Skype for Business isn’t the only voice/video option out there. But how does it stack up compared to others?

A reader emailed me the other day, asking about Google Hangouts. They were curious if there was a business case to make for using Hangouts over Skype for Business.

Good question! I made note of it for later. Today qualifies as ‘later’, so let’s do a little head-to-head.

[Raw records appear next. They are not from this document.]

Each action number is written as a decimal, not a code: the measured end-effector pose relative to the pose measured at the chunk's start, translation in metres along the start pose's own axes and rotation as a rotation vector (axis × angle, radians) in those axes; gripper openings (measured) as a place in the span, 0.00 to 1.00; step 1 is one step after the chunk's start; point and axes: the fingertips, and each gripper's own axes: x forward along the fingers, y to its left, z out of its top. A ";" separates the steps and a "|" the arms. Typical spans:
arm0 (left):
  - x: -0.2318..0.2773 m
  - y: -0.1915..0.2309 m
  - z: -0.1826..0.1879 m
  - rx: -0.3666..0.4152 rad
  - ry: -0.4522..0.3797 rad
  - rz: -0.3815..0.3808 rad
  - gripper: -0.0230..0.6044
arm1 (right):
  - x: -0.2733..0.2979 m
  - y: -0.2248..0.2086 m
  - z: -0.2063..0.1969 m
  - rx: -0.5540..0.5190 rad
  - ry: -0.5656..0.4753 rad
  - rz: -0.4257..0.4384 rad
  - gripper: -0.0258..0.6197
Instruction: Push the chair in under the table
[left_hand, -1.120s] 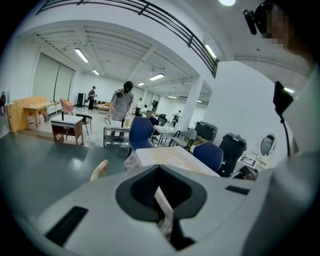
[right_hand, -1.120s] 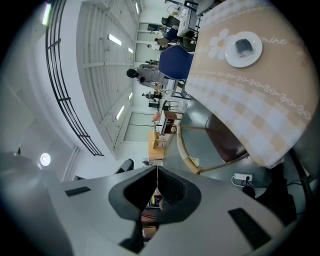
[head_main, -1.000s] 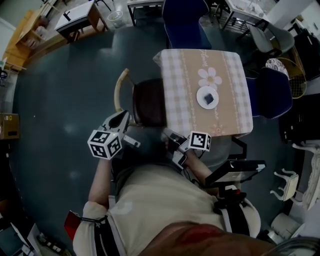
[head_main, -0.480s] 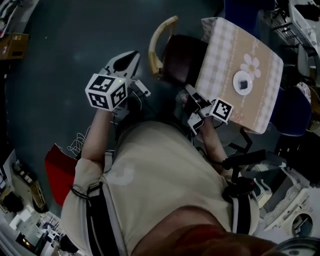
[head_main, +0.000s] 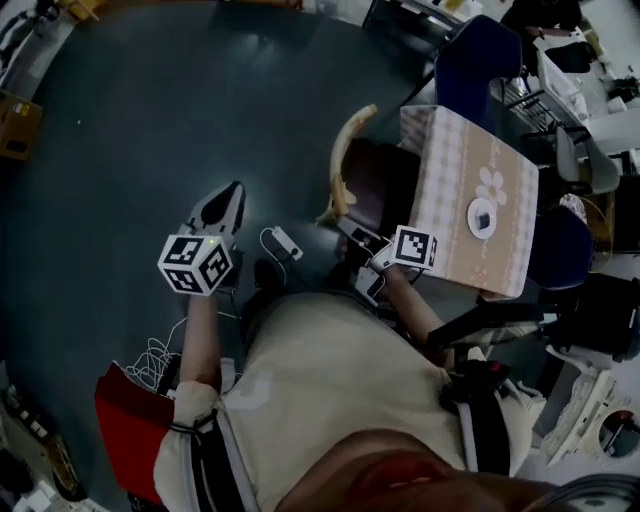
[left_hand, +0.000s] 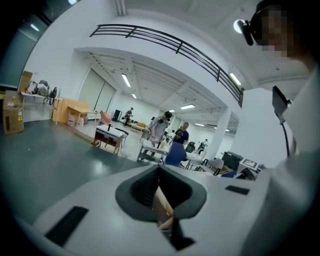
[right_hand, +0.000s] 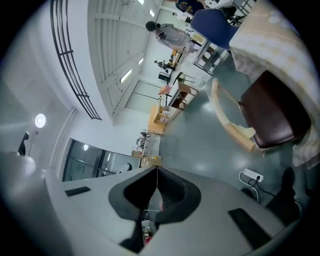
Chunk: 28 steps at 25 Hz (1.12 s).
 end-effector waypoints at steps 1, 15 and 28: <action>-0.008 0.012 0.003 0.002 -0.006 -0.013 0.05 | 0.015 0.010 -0.007 -0.014 0.011 -0.004 0.06; -0.061 0.064 0.013 0.064 0.016 -0.148 0.05 | 0.124 0.103 -0.066 -0.187 0.109 0.056 0.06; 0.016 0.113 0.040 0.067 0.106 -0.075 0.05 | 0.208 0.093 0.022 -0.109 0.161 0.168 0.06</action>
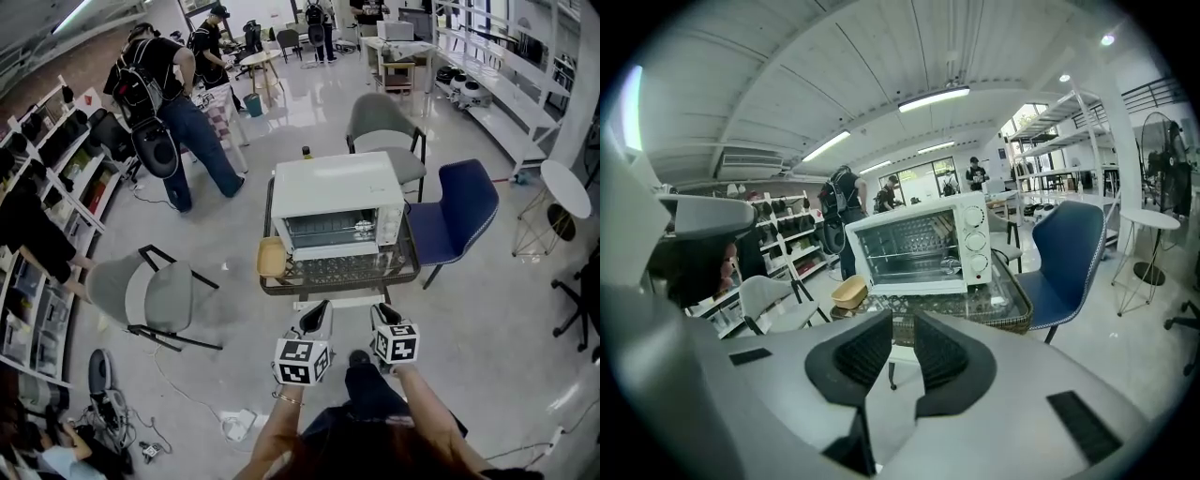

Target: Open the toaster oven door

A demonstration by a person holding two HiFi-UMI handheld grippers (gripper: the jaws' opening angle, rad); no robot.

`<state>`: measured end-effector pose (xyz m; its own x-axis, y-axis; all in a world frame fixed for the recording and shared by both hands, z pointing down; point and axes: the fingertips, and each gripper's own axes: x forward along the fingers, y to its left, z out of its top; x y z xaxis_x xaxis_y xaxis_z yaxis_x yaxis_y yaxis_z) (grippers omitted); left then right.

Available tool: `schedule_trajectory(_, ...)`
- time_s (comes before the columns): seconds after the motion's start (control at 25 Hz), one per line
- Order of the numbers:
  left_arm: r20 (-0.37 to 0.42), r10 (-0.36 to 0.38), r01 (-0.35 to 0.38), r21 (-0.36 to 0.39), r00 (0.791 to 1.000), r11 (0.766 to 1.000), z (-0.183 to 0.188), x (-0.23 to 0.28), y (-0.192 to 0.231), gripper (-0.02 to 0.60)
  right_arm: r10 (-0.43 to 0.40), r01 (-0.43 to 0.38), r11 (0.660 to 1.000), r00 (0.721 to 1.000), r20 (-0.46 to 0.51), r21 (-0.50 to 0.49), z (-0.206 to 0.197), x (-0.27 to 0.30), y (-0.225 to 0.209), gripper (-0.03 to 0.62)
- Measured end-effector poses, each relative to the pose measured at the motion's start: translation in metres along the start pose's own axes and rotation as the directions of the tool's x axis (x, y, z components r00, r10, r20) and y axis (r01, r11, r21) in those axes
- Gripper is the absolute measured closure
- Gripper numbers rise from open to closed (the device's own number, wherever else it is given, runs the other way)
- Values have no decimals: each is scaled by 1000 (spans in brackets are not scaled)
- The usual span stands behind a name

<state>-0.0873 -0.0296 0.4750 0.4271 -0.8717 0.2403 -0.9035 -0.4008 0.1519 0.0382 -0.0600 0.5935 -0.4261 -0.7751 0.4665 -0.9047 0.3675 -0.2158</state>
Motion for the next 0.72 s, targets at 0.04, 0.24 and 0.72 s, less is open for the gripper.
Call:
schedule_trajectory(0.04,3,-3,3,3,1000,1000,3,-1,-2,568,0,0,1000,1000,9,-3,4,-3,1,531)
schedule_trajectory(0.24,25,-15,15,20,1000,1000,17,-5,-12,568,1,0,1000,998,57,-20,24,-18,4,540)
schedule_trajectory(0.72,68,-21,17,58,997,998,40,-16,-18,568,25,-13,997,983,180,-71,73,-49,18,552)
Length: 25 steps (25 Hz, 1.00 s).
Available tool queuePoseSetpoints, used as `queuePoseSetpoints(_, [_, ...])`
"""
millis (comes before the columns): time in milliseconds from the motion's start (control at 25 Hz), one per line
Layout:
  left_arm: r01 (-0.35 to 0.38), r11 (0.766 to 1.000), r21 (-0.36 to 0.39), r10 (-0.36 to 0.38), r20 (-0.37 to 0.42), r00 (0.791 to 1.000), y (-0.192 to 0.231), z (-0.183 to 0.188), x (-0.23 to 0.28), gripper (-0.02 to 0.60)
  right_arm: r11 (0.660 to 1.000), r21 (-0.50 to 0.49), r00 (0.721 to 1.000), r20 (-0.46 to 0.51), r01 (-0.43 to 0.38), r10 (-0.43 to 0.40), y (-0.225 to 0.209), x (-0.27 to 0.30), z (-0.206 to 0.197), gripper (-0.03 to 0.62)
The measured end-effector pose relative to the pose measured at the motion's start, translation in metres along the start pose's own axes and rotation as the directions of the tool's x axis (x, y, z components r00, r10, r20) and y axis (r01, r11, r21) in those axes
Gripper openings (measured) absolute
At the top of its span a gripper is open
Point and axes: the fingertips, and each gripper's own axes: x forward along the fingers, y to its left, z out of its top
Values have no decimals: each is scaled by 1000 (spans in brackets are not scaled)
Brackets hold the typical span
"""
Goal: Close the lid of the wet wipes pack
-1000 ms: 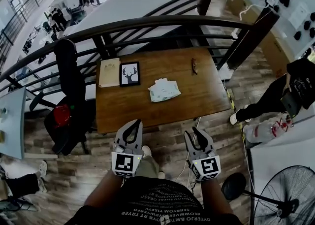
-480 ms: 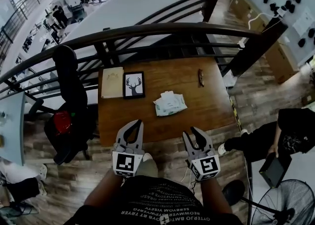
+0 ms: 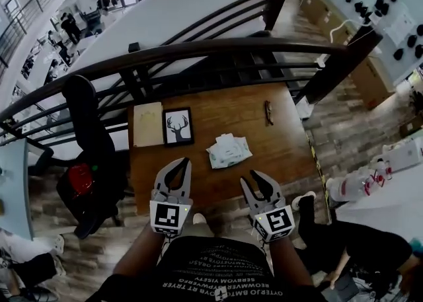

Note: This post is longer than most; I didn’t want to go into exhaustive detail, but I did want a thorough comparison. It’s worth the read, trust me!

The Basics: Feature Sets

Google Hangouts Opening Screen

Skype for Business 2015 Google Hangouts
Instant Messaging Instant Messaging
Voice Calls Voice Calls
Video Calls Video Calls
Conferences/Online Meetings Conferencing
Presence Status Presence Indicator
Persistent Chat Group Conversations
Runs On-Site (Server)
or SaaS option (Office 365)
Runs as Web service
and Mobile Apps

 

From this match-up, the two look almost identical in terms of feature set. Even their branding is similar:

  • Google Hangouts bills itself as “Messaging, Voice and Video Calls.”
  • Skype for Business bills itself as “Secure Unified Communications.”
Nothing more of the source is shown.